Tamron SP 45mm f/1.8 Di VC USD
£415/$549 A stabilized prime to beat the shakes
The Tamron 45mm gives a more generous viewing angle of 51 degrees on a full-frame body, compared with the more usual 46 degrees of a 50mm lens. Unique in this group, it has an optical image stabilizer, worth about four stops in beating camerashakes during handheld shooting. Physically, the lens is smaller than the Sigma 50mm f/1.4 and lighter at 540g.

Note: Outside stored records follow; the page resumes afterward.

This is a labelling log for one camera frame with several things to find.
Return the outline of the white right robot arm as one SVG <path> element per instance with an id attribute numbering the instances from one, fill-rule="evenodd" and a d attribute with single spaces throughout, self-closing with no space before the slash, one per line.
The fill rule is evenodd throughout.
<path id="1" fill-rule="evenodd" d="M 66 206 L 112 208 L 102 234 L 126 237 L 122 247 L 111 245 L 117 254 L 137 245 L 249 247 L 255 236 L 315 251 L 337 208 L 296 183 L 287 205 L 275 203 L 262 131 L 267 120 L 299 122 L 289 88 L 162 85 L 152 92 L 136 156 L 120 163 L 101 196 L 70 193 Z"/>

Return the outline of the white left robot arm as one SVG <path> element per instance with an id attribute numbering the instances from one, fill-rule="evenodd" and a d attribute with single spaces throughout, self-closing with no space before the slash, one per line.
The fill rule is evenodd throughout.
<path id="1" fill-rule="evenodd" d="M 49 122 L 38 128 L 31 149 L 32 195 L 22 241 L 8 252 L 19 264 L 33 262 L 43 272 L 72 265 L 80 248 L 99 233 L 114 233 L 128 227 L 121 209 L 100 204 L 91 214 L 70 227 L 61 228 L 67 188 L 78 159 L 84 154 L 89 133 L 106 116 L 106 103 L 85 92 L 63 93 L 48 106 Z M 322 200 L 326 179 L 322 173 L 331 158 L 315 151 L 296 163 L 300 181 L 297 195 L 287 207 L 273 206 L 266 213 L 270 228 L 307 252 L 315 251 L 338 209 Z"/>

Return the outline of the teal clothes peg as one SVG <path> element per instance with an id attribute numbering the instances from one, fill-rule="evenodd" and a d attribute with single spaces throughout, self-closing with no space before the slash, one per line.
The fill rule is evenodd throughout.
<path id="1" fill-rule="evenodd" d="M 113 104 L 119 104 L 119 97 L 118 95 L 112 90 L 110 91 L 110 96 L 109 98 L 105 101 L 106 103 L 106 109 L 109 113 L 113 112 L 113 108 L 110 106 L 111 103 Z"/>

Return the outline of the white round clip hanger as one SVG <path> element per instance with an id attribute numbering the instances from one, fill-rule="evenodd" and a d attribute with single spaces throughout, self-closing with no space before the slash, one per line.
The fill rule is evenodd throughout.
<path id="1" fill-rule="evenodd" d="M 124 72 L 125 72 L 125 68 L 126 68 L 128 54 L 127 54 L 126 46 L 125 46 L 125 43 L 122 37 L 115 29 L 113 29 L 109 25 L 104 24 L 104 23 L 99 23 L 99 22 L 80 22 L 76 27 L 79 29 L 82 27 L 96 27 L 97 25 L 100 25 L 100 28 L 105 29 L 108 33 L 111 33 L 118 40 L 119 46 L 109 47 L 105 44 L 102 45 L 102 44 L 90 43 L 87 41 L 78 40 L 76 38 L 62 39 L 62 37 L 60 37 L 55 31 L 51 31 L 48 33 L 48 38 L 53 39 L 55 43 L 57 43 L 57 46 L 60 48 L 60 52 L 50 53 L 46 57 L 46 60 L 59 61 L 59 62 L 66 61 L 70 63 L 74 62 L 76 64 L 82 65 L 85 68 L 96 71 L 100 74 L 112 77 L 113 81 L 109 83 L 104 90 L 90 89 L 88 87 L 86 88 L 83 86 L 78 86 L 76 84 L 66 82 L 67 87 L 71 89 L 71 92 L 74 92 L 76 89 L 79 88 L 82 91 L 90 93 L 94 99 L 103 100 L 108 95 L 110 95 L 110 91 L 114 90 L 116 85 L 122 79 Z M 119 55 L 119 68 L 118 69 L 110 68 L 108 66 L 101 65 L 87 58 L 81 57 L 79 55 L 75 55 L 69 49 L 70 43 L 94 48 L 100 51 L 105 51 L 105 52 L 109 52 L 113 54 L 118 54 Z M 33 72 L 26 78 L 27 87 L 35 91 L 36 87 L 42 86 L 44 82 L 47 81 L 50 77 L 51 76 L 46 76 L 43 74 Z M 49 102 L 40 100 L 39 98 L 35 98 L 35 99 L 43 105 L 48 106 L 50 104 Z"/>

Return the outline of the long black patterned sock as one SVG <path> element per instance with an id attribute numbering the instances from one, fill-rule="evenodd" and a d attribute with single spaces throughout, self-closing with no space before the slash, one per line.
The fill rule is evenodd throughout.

The high-grade construction features extensive weather-seals and a fluorine coating on the front element, to repel water and greasy fingerprints, and the ring-type ultrasonic autofocus system enables the usual manual override. Unlike some Tamron F-mount lenses, it’s compatible with Z-mount cameras via an FTZ mount adapter.
Performance
Sharpness is impressive, boosted in practical terms during handheld shooting by the effective optical stabilizer. AF is quick and whisperquiet, and proved reliable throughout testing. Defocused areas look soft and dreamy, and the transition between focused and defocused areas in images is nice and smooth.
N-photo verdict
A robust, high-quality lens, the Tamron is ideal if you want an F-mount standard prime with stabilization.
Sharpness
Wide-open, the Tamron eases ahead of the F-mount Nikon 50mm f/1.8 for sharpness across the frame.
Fringing
Both lateral and longitudinal chromatic aberrations are quite minimal and hard to spot here.
Distortion
You’ll find that there’s less barrel distortion than with either of the Nikon F-mount lenses on test.